WHAT THE TASK ASKS
All the data that follows should be repeated exactly, without a single picture.

+ + + + + + +

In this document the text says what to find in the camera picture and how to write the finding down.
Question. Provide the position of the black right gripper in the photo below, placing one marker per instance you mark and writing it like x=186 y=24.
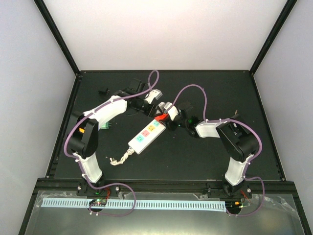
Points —
x=172 y=127

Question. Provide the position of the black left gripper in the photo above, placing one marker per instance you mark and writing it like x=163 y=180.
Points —
x=148 y=112

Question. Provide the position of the red cube socket adapter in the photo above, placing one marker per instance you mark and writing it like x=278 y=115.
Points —
x=160 y=117

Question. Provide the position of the green plug adapter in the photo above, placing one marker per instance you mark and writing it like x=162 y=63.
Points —
x=106 y=126

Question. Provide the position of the white charger block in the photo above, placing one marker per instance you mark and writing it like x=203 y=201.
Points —
x=164 y=106

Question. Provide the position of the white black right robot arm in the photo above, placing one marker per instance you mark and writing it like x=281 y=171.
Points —
x=240 y=141

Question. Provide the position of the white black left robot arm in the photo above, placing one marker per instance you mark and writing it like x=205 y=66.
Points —
x=82 y=141

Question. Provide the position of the white power strip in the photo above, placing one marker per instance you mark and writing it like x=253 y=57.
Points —
x=146 y=136

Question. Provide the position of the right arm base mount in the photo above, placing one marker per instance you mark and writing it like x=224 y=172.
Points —
x=224 y=190

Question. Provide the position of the white slotted cable duct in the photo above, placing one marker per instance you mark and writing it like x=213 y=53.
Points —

+ + + + + + +

COMPLETED EXERCISE
In this document the text says what to find in the camera picture and how to write the finding down.
Question. Provide the position of the black right gripper in the photo below, placing one marker per instance you mark and writing it like x=186 y=24.
Points —
x=172 y=127

Question. Provide the position of the black left gripper in the photo above, placing one marker per instance you mark and writing it like x=163 y=180.
Points —
x=148 y=112

Question. Provide the position of the red cube socket adapter in the photo above, placing one marker per instance you mark and writing it like x=278 y=115.
Points —
x=160 y=117

Question. Provide the position of the green plug adapter in the photo above, placing one marker per instance you mark and writing it like x=162 y=63.
Points —
x=106 y=126

Question. Provide the position of the white charger block in the photo above, placing one marker per instance you mark and writing it like x=203 y=201.
Points —
x=164 y=106

Question. Provide the position of the white black right robot arm in the photo above, placing one marker per instance you mark and writing it like x=281 y=171.
Points —
x=240 y=141

Question. Provide the position of the white black left robot arm in the photo above, placing one marker per instance you mark and writing it like x=205 y=66.
Points —
x=82 y=141

Question. Provide the position of the white power strip in the photo above, placing one marker per instance you mark and writing it like x=253 y=57.
Points —
x=146 y=136

Question. Provide the position of the right arm base mount in the photo above, placing one marker per instance you mark and writing it like x=224 y=172.
Points —
x=224 y=190

Question. Provide the position of the white slotted cable duct in the photo above, placing one marker per instance you mark and writing it like x=213 y=53.
Points —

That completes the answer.